--- COLLECTED DATA Enclosed Below ---

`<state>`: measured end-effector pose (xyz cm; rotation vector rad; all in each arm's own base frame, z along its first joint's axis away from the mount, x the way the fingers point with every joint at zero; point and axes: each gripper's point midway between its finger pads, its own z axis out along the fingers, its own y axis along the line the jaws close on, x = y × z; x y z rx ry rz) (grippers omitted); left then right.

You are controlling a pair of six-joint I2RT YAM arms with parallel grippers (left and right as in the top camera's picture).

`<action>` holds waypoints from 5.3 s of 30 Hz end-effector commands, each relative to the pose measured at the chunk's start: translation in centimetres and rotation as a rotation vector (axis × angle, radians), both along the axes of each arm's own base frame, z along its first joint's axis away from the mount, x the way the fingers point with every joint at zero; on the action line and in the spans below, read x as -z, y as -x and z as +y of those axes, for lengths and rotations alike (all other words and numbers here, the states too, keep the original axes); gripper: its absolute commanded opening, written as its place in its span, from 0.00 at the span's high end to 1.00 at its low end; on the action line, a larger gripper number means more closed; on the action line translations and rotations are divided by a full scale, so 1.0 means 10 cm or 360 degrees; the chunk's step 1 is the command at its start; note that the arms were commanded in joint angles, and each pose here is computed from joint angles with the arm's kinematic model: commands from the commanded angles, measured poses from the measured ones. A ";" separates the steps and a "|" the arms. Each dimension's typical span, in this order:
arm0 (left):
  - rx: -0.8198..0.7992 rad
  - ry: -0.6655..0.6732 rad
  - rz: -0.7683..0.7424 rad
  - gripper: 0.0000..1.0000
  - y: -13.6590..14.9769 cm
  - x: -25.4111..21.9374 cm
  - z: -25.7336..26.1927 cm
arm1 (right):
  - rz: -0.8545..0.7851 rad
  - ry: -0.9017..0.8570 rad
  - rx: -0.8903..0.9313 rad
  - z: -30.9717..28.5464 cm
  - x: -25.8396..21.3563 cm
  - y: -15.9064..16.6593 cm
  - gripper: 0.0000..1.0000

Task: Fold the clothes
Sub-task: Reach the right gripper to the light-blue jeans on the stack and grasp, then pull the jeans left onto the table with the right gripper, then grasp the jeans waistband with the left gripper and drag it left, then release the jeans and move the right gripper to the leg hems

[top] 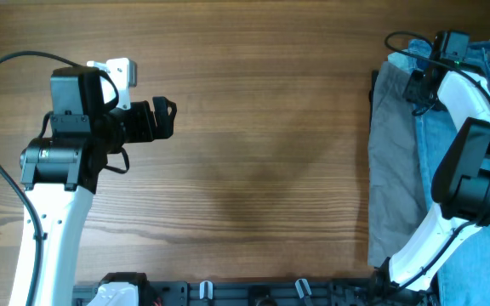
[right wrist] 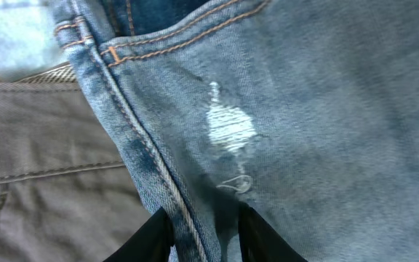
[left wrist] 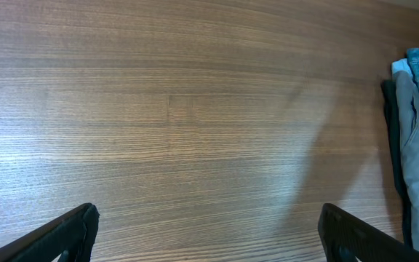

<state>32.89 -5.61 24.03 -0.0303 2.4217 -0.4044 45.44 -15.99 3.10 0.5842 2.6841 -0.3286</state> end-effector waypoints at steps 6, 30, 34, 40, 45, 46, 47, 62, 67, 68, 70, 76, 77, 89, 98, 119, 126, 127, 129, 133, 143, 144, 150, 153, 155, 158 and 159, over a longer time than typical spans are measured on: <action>0.0007 0.0012 -0.0050 0.06 -0.02 -0.11 0.00 | -0.0063 -0.0066 -0.0012 0.04 -0.08 -0.08 0.96; -0.0747 -0.0194 -0.0971 0.04 0.79 -2.15 1.23 | -0.0628 -0.0499 -0.2054 5.65 -2.35 1.66 0.20; -0.0750 -0.0180 -0.0969 0.03 0.73 -2.15 1.26 | -0.0757 -0.0205 -0.1816 5.23 -2.64 1.49 0.14; -0.0323 0.0113 -0.0626 0.05 0.32 -1.62 0.81 | -0.1040 -0.0349 -0.1240 4.03 -3.52 1.14 0.13; 0.0009 0.0140 -0.0086 0.19 -0.20 -0.63 0.41 | -0.1041 -0.0573 -0.0895 3.20 -3.69 1.10 0.16; 0.0064 0.0162 0.0031 0.36 -0.41 -0.34 0.31 | -0.0977 -0.0610 -0.0788 3.01 -3.61 1.10 0.17; 0.0079 0.0183 0.0109 0.47 -0.57 -0.11 0.27 | -0.0902 -0.0620 -0.0731 2.87 -3.51 1.12 0.17; 0.0227 0.0102 0.0543 0.43 -1.43 2.15 -0.17 | -0.0396 -0.0546 -0.0553 2.54 -2.78 1.21 0.13; 0.0043 -0.0219 0.0561 0.18 -1.54 2.48 0.22 | -0.0273 -0.0533 -0.0535 2.55 -2.58 1.19 0.14; 0.0034 -0.0234 0.0565 0.19 -1.54 2.52 0.24 | -0.0261 -0.0532 -0.0534 2.55 -2.57 1.19 0.14; 0.0037 -0.0235 0.0606 0.31 -1.51 2.66 0.24 | -0.0262 -0.0533 -0.0533 2.55 -2.57 1.19 0.16; -0.0016 -0.0273 0.0733 0.96 -1.39 2.99 0.35 | -0.0262 -0.0533 -0.0533 2.55 -2.57 1.19 0.18; -0.0132 -0.0298 0.0746 0.96 -1.40 3.00 0.50 | -0.0262 -0.0533 -0.0533 2.55 -2.57 1.19 0.18; -0.0785 0.0526 0.0648 0.69 -1.16 2.54 2.30 | -0.0218 -0.0526 -0.0530 2.53 -2.53 1.24 0.18; 0.0018 0.0570 0.0391 0.75 -1.12 1.49 1.34 | -0.0192 -0.0525 -0.0523 2.52 -2.51 1.28 0.17; -0.0612 -0.0372 0.0961 0.92 -1.03 2.99 1.41 | -0.0154 -0.0527 -0.0480 2.50 -2.48 1.33 0.15; -0.1089 0.0047 0.0801 0.83 -0.86 2.92 2.75 | -0.0176 -0.0506 -0.0474 2.48 -2.47 1.29 0.12; -0.1059 0.0197 0.0749 0.78 -0.91 2.86 2.75 | -0.0176 -0.0505 -0.0475 2.49 -2.45 1.27 0.13; -0.0997 0.0364 0.0672 0.65 -1.01 2.73 2.70 | -0.0138 -0.0494 -0.0478 2.49 -2.35 1.23 0.13; -0.0827 0.0419 0.0548 0.59 -1.16 2.36 2.55 | -0.0042 -0.0464 -0.0517 2.55 -2.05 1.05 0.21; -0.0194 0.0223 0.0524 0.65 -1.30 1.56 0.99 | -0.0140 -0.0727 -0.0926 3.24 -1.27 0.10 0.53; -0.0159 0.0173 0.0578 0.65 -1.25 1.60 0.85 | -0.0192 -0.0797 -0.0990 3.37 -1.24 -0.01 0.59; -0.0195 -0.0074 0.0613 0.57 -0.98 1.24 0.79 | -0.0254 -0.0866 -0.0912 3.54 -0.50 -0.52 0.94; -0.0247 -0.0048 0.0431 0.49 -0.92 0.72 0.78 | -0.0229 -0.0943 -0.0907 3.64 -0.08 -0.63 0.94; -0.0251 -0.0058 0.0295 0.41 -0.86 0.38 0.77 | -0.0218 -0.0995 -0.0930 3.71 0.11 -0.65 0.94; -0.0255 -0.0070 0.0141 0.37 -0.71 -0.03 0.75 | -0.0169 -0.0896 -0.0868 3.60 0.43 -0.67 0.95; -0.0255 -0.0072 0.0112 0.36 -0.67 -0.11 0.75 | -0.0145 -0.0830 -0.0830 3.51 0.52 -0.67 0.94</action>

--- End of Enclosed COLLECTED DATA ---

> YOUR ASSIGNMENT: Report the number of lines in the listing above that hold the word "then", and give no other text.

> RESPONSE AREA: 2